Dal che la correttezza della valutazione del primo giudice in merito (e ciò anche al di là del rilievo che nelle more il ricorso per revocazione è stato dichiarato inammissibile).
5. Il carattere assorbente del rigetto dei primi due motivi d’appello esime il Collegio dallo scrutinio dei motivi del ricorso di primo grado, riproposti dall’appellante ai sensi dell’art. 101, comma 2, cod. proc. amm., nonché di ogni altra questione in rito e nel merito.

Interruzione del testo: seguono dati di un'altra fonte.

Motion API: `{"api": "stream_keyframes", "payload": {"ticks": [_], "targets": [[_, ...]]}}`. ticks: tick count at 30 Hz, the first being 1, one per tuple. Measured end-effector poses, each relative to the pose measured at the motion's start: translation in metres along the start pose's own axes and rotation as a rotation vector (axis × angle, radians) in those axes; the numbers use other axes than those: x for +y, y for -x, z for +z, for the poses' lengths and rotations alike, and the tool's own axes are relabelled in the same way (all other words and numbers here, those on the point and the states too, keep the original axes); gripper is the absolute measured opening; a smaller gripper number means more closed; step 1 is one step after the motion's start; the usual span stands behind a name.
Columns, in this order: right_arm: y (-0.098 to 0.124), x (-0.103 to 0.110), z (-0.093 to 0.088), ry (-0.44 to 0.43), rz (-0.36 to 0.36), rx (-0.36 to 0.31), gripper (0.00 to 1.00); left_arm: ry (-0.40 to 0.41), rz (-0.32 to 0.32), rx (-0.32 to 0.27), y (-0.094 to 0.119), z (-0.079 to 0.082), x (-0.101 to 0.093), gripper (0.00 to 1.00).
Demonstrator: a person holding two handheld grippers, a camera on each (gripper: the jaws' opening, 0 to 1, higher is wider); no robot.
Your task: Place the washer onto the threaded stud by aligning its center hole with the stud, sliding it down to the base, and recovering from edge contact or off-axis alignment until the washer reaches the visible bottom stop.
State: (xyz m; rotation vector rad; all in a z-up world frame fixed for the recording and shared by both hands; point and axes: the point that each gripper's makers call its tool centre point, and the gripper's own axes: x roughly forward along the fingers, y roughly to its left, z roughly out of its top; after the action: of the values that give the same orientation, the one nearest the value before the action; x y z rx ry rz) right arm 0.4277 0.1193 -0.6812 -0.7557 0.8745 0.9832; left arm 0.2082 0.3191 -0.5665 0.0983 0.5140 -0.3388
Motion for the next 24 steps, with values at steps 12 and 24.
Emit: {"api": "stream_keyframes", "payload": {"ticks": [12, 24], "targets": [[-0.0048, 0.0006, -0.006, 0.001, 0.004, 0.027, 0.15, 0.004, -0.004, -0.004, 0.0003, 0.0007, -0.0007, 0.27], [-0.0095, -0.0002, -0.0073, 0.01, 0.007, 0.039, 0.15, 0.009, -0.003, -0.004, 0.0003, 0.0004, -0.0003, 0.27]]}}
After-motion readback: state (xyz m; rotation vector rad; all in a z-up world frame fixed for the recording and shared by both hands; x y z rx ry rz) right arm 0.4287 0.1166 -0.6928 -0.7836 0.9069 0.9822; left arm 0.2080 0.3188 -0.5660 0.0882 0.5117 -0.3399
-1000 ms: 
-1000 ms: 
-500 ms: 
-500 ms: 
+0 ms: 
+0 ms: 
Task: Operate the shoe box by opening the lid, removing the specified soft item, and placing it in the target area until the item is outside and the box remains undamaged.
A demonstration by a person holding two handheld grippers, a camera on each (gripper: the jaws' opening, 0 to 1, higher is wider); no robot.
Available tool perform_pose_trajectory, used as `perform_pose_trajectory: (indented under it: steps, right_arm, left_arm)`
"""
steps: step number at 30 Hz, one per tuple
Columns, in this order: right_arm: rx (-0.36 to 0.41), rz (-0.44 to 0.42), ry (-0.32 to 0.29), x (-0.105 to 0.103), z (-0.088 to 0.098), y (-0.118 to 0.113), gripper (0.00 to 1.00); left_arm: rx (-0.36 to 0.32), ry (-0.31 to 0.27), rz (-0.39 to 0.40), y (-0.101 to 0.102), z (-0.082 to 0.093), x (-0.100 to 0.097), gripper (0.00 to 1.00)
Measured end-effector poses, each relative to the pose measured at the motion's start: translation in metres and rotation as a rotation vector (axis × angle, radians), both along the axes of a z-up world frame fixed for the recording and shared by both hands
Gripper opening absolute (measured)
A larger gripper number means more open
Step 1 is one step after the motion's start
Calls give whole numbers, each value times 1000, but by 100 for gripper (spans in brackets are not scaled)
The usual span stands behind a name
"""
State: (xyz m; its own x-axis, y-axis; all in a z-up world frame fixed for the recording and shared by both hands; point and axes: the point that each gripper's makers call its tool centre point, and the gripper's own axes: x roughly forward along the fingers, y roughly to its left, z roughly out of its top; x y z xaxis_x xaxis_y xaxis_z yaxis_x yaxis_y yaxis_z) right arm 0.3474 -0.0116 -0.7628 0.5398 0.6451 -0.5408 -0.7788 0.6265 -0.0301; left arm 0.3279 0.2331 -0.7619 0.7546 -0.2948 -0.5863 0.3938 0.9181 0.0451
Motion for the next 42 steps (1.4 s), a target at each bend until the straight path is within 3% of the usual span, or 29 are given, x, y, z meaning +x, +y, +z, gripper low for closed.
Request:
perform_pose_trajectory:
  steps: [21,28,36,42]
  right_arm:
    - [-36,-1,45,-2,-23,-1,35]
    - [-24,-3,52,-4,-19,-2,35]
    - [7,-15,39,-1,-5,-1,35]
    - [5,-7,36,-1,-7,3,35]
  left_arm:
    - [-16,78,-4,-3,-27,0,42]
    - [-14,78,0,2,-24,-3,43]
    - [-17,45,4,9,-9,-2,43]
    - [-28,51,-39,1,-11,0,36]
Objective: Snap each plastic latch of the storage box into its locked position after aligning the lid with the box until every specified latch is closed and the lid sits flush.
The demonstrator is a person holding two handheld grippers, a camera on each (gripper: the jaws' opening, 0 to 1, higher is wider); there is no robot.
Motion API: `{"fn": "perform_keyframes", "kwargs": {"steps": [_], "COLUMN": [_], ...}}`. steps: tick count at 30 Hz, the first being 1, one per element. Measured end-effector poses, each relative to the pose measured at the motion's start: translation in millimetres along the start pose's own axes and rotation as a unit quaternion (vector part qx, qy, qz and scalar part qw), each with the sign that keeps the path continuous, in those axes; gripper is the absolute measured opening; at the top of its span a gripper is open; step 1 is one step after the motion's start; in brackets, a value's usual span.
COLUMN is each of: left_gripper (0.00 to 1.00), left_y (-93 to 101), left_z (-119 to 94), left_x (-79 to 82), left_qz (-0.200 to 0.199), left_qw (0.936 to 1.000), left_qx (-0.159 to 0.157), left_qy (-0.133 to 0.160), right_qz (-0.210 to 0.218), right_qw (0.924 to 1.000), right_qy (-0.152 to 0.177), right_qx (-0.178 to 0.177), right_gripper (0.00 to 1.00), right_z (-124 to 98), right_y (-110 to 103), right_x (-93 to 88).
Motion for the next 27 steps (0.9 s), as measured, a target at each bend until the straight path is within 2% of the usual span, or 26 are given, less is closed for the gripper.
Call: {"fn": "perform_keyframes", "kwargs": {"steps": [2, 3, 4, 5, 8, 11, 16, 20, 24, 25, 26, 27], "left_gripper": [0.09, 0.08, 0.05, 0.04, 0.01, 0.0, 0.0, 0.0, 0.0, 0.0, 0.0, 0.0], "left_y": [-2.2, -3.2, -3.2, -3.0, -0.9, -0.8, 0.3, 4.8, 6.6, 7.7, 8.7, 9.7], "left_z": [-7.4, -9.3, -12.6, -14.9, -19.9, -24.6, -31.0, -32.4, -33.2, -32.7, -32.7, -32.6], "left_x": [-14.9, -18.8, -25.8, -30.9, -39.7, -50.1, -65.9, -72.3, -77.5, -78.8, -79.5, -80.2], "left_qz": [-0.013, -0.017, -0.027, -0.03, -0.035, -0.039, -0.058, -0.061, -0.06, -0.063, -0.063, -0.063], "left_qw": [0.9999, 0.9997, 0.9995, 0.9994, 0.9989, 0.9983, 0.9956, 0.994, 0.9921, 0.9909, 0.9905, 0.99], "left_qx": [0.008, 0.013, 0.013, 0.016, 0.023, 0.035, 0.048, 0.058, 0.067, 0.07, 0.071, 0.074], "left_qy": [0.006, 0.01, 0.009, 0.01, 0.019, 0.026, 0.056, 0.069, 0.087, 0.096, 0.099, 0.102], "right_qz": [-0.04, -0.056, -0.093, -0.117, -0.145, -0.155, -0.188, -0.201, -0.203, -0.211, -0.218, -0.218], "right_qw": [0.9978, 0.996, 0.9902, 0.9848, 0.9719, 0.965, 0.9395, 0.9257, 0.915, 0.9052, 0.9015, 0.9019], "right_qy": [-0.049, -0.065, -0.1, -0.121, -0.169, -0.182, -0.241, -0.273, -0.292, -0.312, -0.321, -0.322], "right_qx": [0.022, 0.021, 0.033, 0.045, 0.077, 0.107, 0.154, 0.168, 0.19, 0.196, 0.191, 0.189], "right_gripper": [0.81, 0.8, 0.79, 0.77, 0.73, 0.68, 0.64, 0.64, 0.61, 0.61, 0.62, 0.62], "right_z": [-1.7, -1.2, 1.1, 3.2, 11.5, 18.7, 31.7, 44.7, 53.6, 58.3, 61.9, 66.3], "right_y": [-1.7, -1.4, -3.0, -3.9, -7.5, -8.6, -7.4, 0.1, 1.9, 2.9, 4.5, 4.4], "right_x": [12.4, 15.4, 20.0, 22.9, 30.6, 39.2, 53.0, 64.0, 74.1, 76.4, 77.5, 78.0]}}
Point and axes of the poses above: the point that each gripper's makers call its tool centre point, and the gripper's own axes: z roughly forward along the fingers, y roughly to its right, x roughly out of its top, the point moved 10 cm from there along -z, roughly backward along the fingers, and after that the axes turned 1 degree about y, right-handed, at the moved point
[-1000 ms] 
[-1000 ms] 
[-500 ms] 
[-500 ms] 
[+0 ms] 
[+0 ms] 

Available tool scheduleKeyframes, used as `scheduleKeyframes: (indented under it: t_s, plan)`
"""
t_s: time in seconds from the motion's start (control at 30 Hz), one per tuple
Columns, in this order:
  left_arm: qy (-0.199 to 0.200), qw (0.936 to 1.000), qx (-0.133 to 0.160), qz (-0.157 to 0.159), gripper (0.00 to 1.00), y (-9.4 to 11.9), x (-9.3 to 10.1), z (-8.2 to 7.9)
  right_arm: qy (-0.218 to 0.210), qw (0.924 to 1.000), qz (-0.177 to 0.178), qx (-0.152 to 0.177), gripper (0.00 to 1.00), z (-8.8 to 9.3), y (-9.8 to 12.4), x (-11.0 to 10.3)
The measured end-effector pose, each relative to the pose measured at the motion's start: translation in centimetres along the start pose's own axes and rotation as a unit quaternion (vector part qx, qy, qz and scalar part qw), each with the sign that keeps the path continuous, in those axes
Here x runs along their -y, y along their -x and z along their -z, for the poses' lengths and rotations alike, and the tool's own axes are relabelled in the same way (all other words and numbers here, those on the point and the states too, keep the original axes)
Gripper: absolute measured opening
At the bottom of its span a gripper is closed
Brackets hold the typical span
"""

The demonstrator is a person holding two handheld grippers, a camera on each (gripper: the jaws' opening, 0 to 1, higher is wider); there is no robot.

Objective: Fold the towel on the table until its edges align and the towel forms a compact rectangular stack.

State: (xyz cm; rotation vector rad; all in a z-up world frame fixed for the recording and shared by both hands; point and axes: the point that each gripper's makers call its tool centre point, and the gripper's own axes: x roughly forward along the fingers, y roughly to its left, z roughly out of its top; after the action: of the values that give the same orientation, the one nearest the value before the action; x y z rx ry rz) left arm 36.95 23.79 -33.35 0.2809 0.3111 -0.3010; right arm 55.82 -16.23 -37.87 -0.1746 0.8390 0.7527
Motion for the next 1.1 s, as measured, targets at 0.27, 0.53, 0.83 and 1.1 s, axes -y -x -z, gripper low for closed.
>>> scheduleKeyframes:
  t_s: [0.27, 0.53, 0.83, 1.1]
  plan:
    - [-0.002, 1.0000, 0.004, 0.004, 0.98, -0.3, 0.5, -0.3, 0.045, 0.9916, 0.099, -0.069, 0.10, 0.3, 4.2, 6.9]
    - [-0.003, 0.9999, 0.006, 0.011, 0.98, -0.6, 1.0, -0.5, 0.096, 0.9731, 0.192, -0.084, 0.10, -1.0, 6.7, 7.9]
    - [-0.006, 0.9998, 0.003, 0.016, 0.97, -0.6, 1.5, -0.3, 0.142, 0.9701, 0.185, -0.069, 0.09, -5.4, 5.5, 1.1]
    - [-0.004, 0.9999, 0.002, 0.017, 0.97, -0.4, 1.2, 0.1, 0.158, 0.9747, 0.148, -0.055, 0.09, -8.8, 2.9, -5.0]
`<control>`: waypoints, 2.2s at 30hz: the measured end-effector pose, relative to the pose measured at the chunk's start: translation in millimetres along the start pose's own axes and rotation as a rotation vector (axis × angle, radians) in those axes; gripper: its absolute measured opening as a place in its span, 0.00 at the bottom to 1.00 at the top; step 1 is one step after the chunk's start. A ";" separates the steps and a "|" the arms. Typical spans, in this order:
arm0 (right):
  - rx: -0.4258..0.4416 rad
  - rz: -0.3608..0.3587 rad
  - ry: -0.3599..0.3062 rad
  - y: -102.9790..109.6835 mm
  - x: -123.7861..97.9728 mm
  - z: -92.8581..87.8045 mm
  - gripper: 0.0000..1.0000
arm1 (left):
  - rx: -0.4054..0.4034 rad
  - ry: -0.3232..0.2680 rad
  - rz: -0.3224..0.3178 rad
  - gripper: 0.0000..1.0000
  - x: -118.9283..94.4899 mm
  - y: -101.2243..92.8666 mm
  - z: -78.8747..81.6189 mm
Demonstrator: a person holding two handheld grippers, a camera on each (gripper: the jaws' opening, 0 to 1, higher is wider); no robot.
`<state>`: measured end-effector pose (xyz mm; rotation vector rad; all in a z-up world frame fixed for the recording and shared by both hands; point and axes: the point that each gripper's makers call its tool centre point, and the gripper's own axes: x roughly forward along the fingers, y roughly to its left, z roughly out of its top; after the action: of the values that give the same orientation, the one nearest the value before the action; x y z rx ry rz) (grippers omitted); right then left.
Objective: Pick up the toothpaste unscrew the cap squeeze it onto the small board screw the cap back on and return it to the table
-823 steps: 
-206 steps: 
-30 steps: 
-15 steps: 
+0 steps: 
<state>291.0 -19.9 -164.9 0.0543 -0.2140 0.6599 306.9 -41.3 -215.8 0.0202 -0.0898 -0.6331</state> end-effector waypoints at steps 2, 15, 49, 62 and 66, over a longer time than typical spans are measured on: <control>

Quanto alla richiesta di sospensione, o di rinvio della trattazione, del presente giudizio, in attesa della decisione della Corte di Cassazione, ritiene il Collegio che la stessa non possa essere accolta, dal momento che la decisione relativa alla pretesa della parte appellante, rispetto alle censure avanzate, prescinde – per le ragioni che si sono illustrate – dall’esito di tale giudizio (anche per quanto indicato dalla sentenza di questo Consiglio di Stato, sez. IV, n. 4911/2020, che il Collegio condivide, la quale ha posto in evidenza che in simile fattispecie non si pone un problema di conflitto fra giudicati, “dal momento che, ai sensi dell'art. 336 comma 2 c.p.c., la riforma o la cassazione della sentenza resa sulle questioni logicamente precedenti determina l’automatica caducazione della sentenza resa sulle questioni logicamente successive”).
6. Le spese del giudizio, liquidate come in dispositivo, seguono la regola della soccombenza.
6.1. Il Collegio ritiene che non sussistano i presupposti per l’oscuramento richiesto dall’odierna appellante ai sensi dell’art. 52 del d. lgs. n. 196 del 2003, non avendo essa addotto alcun argomento od elemento che suffraghi detta istanza.
P.Q.M.
Il Consiglio di Stato in sede giurisdizionale (Sezione Terza), definitivamente pronunciando sull'appello, come in epigrafe proposto, lo rigetta.
Condanna la parte appellante al pagamento delle spese del presente giudizio, liquidate in complessivi euro cinquemila, oltre accessori come per legge, in favore di ciascuna parte appellata costituita.
Ordina che la presente sentenza sia eseguita dall'autorità amministrativa.